**SOURCE MATERIAL:**
_ _ _ _ _
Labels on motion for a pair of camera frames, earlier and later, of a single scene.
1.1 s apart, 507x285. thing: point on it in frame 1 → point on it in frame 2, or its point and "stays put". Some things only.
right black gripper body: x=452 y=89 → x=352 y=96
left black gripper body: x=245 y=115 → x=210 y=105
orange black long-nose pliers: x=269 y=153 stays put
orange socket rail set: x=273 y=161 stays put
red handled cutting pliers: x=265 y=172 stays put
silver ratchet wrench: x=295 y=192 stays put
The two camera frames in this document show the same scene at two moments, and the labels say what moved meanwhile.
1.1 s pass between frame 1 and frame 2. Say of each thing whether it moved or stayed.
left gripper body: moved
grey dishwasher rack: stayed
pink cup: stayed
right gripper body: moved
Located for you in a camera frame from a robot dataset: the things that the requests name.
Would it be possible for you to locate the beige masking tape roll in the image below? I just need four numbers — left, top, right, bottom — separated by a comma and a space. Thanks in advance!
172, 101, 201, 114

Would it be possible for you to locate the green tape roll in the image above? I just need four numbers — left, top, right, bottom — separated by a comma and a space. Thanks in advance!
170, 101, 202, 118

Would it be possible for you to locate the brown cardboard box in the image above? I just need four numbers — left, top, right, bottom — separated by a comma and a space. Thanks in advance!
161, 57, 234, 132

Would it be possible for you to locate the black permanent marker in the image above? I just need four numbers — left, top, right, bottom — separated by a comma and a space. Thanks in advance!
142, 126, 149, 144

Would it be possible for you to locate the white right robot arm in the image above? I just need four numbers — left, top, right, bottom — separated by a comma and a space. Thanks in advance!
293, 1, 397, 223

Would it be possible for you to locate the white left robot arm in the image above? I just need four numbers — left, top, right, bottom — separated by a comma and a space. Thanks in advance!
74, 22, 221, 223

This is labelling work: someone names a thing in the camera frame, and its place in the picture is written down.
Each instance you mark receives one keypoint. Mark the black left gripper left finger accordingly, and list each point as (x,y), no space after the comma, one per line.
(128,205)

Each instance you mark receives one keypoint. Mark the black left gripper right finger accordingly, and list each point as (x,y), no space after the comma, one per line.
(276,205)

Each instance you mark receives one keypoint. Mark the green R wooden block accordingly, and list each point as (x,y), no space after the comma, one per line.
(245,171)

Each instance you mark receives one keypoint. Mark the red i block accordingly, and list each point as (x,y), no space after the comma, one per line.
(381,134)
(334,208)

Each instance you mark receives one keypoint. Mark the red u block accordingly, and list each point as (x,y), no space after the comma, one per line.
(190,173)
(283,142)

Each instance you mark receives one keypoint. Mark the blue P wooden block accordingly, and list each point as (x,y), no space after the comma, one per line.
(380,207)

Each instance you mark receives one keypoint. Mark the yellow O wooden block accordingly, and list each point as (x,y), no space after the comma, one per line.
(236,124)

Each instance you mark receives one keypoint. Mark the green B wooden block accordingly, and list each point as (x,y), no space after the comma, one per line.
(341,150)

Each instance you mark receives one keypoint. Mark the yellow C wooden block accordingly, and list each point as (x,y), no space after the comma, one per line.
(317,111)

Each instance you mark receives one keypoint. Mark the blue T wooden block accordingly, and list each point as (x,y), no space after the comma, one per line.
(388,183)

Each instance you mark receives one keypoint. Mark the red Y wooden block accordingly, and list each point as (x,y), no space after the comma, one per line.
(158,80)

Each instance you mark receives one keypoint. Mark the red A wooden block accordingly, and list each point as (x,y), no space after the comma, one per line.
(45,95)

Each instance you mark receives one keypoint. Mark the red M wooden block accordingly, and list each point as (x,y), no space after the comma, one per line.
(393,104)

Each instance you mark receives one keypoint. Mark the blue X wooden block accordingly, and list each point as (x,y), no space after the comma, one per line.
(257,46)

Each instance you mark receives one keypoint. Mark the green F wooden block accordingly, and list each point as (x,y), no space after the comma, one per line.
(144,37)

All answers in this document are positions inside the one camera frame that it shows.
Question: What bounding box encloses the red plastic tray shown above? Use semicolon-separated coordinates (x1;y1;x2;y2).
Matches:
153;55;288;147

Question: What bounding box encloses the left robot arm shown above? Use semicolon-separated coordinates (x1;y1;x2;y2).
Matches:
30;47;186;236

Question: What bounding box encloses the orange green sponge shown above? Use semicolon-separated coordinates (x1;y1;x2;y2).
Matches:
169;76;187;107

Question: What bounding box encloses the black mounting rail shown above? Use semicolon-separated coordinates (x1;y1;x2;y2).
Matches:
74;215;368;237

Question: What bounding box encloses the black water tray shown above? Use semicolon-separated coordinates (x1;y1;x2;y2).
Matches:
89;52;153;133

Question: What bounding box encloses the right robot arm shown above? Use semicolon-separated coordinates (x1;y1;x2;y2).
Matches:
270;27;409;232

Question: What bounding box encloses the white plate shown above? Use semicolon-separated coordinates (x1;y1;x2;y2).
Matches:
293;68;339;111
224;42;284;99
_ _ _ _ _
**TASK TO COMPLETE:** State the number of lines in the material holding the word "that". Add nothing else.

**REPLY:** 2